Something weird about re.finditer()

Discussion in 'Python' started by Gilles Ganault, Apr 15, 2009.

  1. Hello

    I stumbled upon something funny while downloading web pages and
    trying to extract one or more blocks from a page: Even though Python
    seems to return at least one block, it doesn't actually enter the for
    loop:

    ======
    re_block = re.compile('before (.+?) after',re.I|re.S|re.M)

    #Here, get web page and put it into "response"

    blocks = None
    blocks = re_block.finditer(response)
    if blocks == None:
    print "No block found"
    else:
    print "Before blocks"
    for block in blocks:
    #Never displayed!
    print "In blocks"
    ======

    Since "blocks" is no longer set to None after calling finditer()...
    but doesn't contain a single block... what does it contain then?

    Thank you for any tip.
     
    Gilles Ganault, Apr 15, 2009
    #1
    1. Advertising

  2. Gilles Ganault

    Peter Otten Guest

    Gilles Ganault wrote:

    >         I stumbled upon something funny while downloading web pages and
    > trying to extract one or more blocks from a page: Even though Python
    > seems to return at least one block, it doesn't actually enter the for
    > loop:
    >
    > ======
    > re_block = re.compile('before (.+?) after',re.I|re.S|re.M)
    >
    > #Here, get web page and put it into "response"
    >
    > blocks = None
    > blocks = re_block.finditer(response)
    > if blocks == None:
    >         print "No block found"
    > else:
    >         print "Before blocks"
    >         for block in blocks:
    >                 #Never displayed!
    >                 print "In blocks"
    > ======
    >
    > Since "blocks" is no longer set to None after calling finditer()...
    > but doesn't contain a single block... what does it contain then?


    This is by design.
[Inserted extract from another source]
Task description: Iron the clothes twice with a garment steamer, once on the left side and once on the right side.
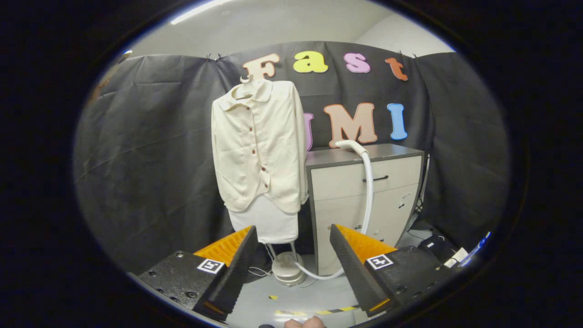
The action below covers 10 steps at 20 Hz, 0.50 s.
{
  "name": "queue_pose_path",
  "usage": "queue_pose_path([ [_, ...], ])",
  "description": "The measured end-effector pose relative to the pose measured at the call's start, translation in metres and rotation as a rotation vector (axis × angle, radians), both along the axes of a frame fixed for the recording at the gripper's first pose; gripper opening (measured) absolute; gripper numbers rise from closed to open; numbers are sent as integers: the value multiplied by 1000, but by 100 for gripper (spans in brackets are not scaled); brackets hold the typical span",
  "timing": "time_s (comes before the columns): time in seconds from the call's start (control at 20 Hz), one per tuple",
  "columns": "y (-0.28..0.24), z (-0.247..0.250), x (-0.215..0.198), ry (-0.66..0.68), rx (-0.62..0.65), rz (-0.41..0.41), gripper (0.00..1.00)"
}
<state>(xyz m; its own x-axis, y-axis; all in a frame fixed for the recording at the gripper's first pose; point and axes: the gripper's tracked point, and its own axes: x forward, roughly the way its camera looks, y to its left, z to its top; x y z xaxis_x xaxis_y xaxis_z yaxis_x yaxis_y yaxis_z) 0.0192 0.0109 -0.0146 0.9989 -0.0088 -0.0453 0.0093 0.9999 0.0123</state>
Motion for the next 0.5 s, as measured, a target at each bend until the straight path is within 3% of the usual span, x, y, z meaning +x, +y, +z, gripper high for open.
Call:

When there are no matches re.finditer() returns an empty
    iterator, not None.

    Change your code to something like

    has_matches = False
    for match in re_block.finditer(response):
    if not has_matches:
    has_matches = True
    print "before blocks"
    print "in blocks"
    if not has_matches:
    print "no block found"

    or

    match = None
    for match in re_block.finditer(response):
    print "in blocks"
    if match is None:
    print "no block found"

    Peter
     
    Peter Otten, Apr 15, 2009
    #2
    1. Advertising

  3. Gilles Ganault

    John Machin Guest

    On Apr 15, 6:46 pm, Gilles Ganault <> wrote:
    > Hello
    >
    >         I stumbled upon something funny while downloading web pages and
    > trying to extract one or more blocks from a page: Even though Python
    > seems to return at least one block, it doesn't actually enter the for
    > loop:
    >
    > ======
    > re_block = re.compile('before (.+?) after',re.I|re.S|re.M)
    >
    > #Here, get web page and put it into "response"
    >
    > blocks = None
    > blocks = re_block.finditer(response)
    > if blocks == None:
    >         print "No block found"
    > else:
    >         print "Before blocks"
    >         for block in blocks:
    >                 #Never displayed!
    >                 print "In blocks"
    > ======
    >
    > Since "blocks" is no longer set to None after calling finditer()...
    > but doesn't contain a single block... what does it contain then?
    >
    > Thank you for any tip.


    Tip 0: contemplate what type you could infer from the name findITER
    Tip 1: Read the manual to see what type is returned by re.finditer
    (or do import re; help(re.finditer))
    Tip 2: Append
    , type(blocks)
    to the relevant print statements in your above code, and inspect the
    output.

    Metatip 0: Following the tips can be done rapidly without any need for
    an internet connection.

    Meta**2tip 0: The Tips and the Metatip can be applied to many things,
    not just re.finditer.

    HTH,
    John
     
    John Machin, Apr 15, 2009
    #3
  4. On Apr 15, 4:46 pm, Gilles Ganault <> wrote:
    > re_block = re.compile('before (.+?) after',re.I|re.S|re.M)
    >
    > #Here, get web page and put it into "response"
    >
    > blocks = None
    > blocks = re_block.finditer(response)
    > if blocks == None:
    >         print "No block found"
    > else:
    >         print "Before blocks"
    >         for block in blocks:
    >                 #Never displayed!
    >                 print "In blocks"
    > ======
    >
    > Since "blocks" is no longer set to None after calling finditer()...
    > but doesn't contain a single block... what does it contain then?
    >
    > Thank you for any tip.


    because finditer returns a generator which in your case just happens
    to be empty

    >>> import re
    >>> patt = re.compile('foo')
    >>> gen = patt.finditer('bar')
    >>> gen is None

    False
    >>> gen == None

    False
    >>> gen

    <callable-iterator object at 0x00E55B70>
    >>> list(gen)

    []
    >>>
     
    Justin Ezequiel, Apr 15, 2009
    #4
  5. On Wed, 15 Apr 2009 10:46:28 +0200, Gilles Ganault wrote:

    > Since "blocks" is no longer set to None after calling finditer()... but
    > doesn't contain a single block... what does it contain then?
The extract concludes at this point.